Poznań Appellate Court judgment
dated 26 October 2005
Case No. I ACa 172/05
Summary by arbitraz.laszczuk.pl:
The claimant filed a claim with an ad hoc arbitration court in Lublin in 2003 seeking an order to require the respondent to assume the claimant’s rights and responsibilities under an agreement with an American company for exclusive importation and distribution of a Polish vodka brand in the United States.
In 1996 the claimant had entered into an agreement with an American importer for exclusive rights to the vodka in the US. The agreement provided that in the event of termination of the agreement the claimant was required to reimburse the distributor for its expenditures on marketing of the vodka in the US for the last five years.
In 1999 an agreement was enter into among 25 Polish distilleries, dividing up vodka brands that had previously been produced nationwide by different members of the state-owned Polmos distillery group. Under the 1999 agreement, the Ministry of Treasury conducted an auction for nationwide vodka brands among the various Polmos units, and the rights to the vodka brand in question were won by the respondent. The various Polmos units were given one year to assure that the winner of the auction for each brand received full rights to the brand. The claimant thus assigned its export rights to the respondent, and from then on the respondent exported the brand to the US. However, the respondent refused to assume the claimant’s rights and obligations under the 1996 import agreement because it objected to the clause under which it would have to reimburse the American company for its marketing expenses. (The American company had consented to the respondent’s assumption of its agreement with the claimant. In a separate proceeding against the claimant before the Court of Arbitration at the Polish Chamber of Commerce, the US company had won an award of about PLN 24 million for reimbursement of its marketing expenses.)

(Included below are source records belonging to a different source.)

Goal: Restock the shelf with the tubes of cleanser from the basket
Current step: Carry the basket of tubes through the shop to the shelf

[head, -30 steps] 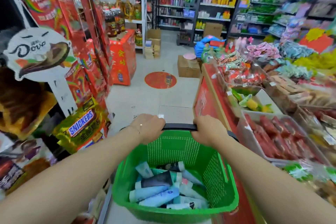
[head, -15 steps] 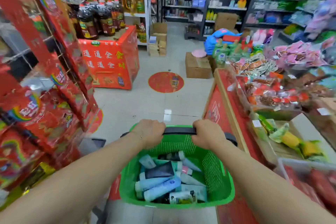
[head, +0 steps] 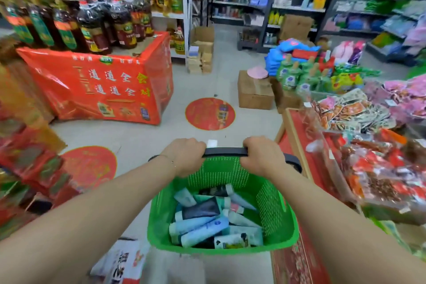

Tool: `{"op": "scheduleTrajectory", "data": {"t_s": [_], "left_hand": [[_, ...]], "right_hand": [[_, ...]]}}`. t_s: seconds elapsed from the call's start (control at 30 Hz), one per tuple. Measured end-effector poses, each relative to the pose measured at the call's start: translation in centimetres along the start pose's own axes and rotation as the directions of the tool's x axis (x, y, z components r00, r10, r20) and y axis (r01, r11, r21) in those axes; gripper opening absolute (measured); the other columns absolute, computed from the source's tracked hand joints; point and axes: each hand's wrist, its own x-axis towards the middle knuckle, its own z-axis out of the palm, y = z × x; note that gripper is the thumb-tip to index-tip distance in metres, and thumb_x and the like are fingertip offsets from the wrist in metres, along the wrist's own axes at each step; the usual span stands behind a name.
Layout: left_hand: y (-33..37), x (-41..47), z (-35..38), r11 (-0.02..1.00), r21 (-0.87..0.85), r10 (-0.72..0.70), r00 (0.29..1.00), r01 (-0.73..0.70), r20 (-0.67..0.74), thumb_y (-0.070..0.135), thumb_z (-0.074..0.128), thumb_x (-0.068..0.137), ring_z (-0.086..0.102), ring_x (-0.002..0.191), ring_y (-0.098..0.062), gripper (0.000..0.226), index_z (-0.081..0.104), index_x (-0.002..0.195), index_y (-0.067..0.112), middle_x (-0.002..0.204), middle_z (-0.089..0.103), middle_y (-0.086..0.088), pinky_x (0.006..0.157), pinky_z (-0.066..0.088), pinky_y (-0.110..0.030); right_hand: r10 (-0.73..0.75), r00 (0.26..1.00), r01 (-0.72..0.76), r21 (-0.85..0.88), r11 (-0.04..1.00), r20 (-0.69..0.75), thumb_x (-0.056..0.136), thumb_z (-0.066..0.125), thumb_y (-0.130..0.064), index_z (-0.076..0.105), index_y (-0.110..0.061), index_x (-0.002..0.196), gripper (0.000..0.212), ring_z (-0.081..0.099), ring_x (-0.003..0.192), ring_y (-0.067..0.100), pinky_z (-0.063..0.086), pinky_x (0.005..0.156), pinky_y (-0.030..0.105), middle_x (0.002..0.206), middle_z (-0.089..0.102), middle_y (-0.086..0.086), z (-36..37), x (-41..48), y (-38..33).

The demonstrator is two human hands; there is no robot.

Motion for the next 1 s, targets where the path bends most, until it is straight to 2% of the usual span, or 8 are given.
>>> {"op": "scheduleTrajectory", "data": {"t_s": [0.1,0.27,0.43,0.57,0.67,0.83,1.0], "left_hand": [[-3.7,5.6,-0.3,0.999,-0.032,-0.017,0.999,0.017,-0.028,0.036,0.043,0.097,0.061,0.101,-0.032,0.027,0.053,0.111,0.014,0.112,0.061,-0.013,0.081,0.046,-0.039],[-9.6,15.5,-2.3,1.000,-0.025,0.017,0.998,-0.018,-0.052,0.035,0.044,0.096,0.064,0.092,-0.031,0.024,0.056,0.105,0.016,0.104,0.065,-0.010,0.071,0.048,-0.038],[-14.6,24.0,-4.3,0.996,0.015,0.090,0.991,-0.089,-0.095,0.036,0.042,0.096,0.064,0.093,-0.032,0.025,0.054,0.105,0.016,0.104,0.065,-0.010,0.074,0.048,-0.039],[-17.8,31.1,-5.1,0.993,0.057,0.110,0.989,-0.104,-0.100,0.037,0.041,0.098,0.063,0.094,-0.031,0.026,0.053,0.108,0.016,0.104,0.064,-0.008,0.070,0.045,-0.036],[-20.5,36.7,-4.9,0.994,0.064,0.094,0.989,-0.088,-0.113,0.038,0.041,0.097,0.064,0.092,-0.029,0.025,0.053,0.106,0.018,0.103,0.066,-0.006,0.073,0.049,-0.038],[-24.1,47.1,-5.1,0.995,0.084,0.064,0.995,-0.058,-0.076,0.038,0.039,0.098,0.065,0.095,-0.030,0.025,0.052,0.106,0.019,0.105,0.066,-0.005,0.077,0.049,-0.040],[-27.2,58.4,-7.2,0.999,0.052,-0.009,0.999,0.011,-0.033,0.035,0.040,0.097,0.065,0.091,-0.030,0.021,0.053,0.104,0.020,0.101,0.066,-0.005,0.076,0.051,-0.038]], "right_hand": [[-0.001,1.000,0.001,-0.001,1.000,-0.003,0.076,0.058,-0.025,0.050,-0.017,0.075,0.011,0.058,0.085,0.029,0.036,0.065,0.030,0.079,0.053,0.003,-0.4,6.7,0.4],[0.059,0.998,-0.059,0.009,0.998,-0.013,0.074,0.060,-0.024,0.040,-0.018,0.064,0.023,0.049,0.072,0.026,0.032,0.061,0.028,0.066,0.042,-0.003,-1.7,17.7,1.5],[0.100,0.994,-0.099,0.039,0.994,-0.038,0.073,0.060,-0.022,0.039,-0.019,0.063,0.023,0.055,0.075,0.030,0.034,0.061,0.029,0.066,0.044,-0.002,-2.4,26.6,3.1],[0.126,0.991,-0.122,0.073,0.990,-0.051,0.073,0.058,-0.020,0.036,-0.020,0.061,0.025,0.051,0.070,0.030,0.035,0.059,0.029,0.064,0.045,-0.002,-2.3,33.8,4.7],[0.105,0.993,-0.100,0.089,0.991,-0.047,0.074,0.058,-0.019,0.036,-0.021,0.062,0.025,0.048,0.068,0.028,0.034,0.059,0.028,0.062,0.041,-0.005,-2.0,39.7,6.1],[0.044,0.999,-0.042,0.070,0.997,-0.030,0.073,0.057,-0.020,0.053,-0.020,0.073,0.004,0.053,0.066,0.027,0.038,0.055,0.029,0.064,0.051,-0.002,-1.9,51.2,9.8],[0.018,1.000,-0.019,0.097,0.995,0.006,0.073,0.057,-0.019,0.054,-0.018,0.073,0.003,0.051,0.065,0.028,0.035,0.053,0.028,0.063,0.048,-0.003,-2.9,63.4,14.0]]}}
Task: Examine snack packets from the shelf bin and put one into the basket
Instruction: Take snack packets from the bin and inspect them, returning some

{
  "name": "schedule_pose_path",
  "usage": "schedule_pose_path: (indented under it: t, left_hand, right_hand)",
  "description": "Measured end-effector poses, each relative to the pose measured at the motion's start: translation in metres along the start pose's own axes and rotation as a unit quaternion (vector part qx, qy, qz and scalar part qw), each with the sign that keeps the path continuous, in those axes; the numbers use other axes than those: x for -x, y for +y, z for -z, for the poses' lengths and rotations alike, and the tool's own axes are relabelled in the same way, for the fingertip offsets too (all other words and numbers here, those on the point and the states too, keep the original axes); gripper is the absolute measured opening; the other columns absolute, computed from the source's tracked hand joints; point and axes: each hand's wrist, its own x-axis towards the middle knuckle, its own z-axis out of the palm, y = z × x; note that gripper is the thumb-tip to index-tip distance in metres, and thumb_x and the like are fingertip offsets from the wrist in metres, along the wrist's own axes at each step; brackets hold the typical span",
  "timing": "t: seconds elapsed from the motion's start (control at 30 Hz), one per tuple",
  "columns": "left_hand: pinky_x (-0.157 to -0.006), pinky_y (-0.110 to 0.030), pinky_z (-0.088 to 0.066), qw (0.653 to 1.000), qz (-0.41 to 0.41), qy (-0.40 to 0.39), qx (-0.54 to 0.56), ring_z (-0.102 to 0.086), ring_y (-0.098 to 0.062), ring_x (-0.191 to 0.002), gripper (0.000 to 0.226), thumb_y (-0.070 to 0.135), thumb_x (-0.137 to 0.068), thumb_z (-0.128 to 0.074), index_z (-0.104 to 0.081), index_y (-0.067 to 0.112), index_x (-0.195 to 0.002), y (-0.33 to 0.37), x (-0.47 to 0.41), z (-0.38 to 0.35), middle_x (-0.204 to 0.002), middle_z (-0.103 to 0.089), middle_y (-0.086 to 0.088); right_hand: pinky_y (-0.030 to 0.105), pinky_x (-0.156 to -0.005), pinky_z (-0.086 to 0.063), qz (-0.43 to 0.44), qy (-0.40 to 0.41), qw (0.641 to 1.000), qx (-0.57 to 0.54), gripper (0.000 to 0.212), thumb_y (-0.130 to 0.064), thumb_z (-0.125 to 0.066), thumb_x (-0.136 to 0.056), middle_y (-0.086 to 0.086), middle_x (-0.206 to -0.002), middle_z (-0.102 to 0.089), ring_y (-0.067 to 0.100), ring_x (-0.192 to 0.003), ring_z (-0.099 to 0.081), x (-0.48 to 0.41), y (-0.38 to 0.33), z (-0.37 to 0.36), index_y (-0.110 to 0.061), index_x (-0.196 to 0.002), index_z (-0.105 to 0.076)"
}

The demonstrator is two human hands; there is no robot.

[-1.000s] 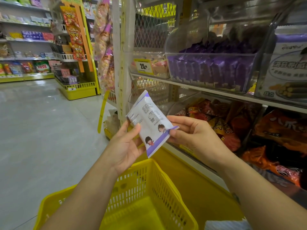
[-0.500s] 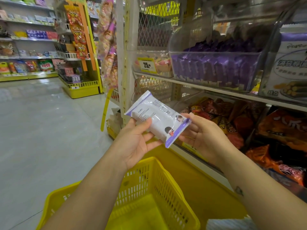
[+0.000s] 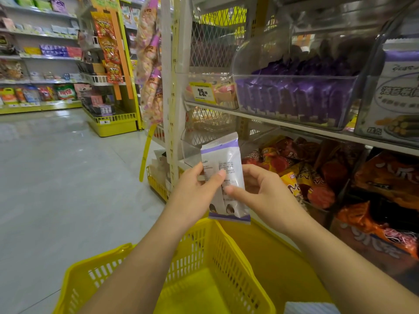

The ad hoc arbitration court granted the relief sought, ordering the respondent to assume the claimant’s rights and responsibilities under the 1996 agreement with the American distributor.
The respondent filed a motion with the Zielona Góra Regional Court to set aside the award. The regional court set aside the award as contrary to public policy, holding that the 1999 agreement on division of the nationwide Polmos brands required the respondent only to make its best efforts to assume the claimant’s export obligations, but did not require the respondent to enter into any specific agreement with a third party. The appellate court affirmed.
Excerpt from the text of the court’s ruling:
An arbitration award issued in violation of Civil Code Art. 64 and 65 §§ 1 and 2 infringes the rule of law because it forces the defendant to conclude a specific, unfavourable contract even though there is no duty to conclude such contract either under provisions of law or under the obligations undertaken by the defendant. This is a violation of the principle of commercial freedom, manifest among other things in the freedom to establish the terms of agreements and in the freedom to choose commercial partners.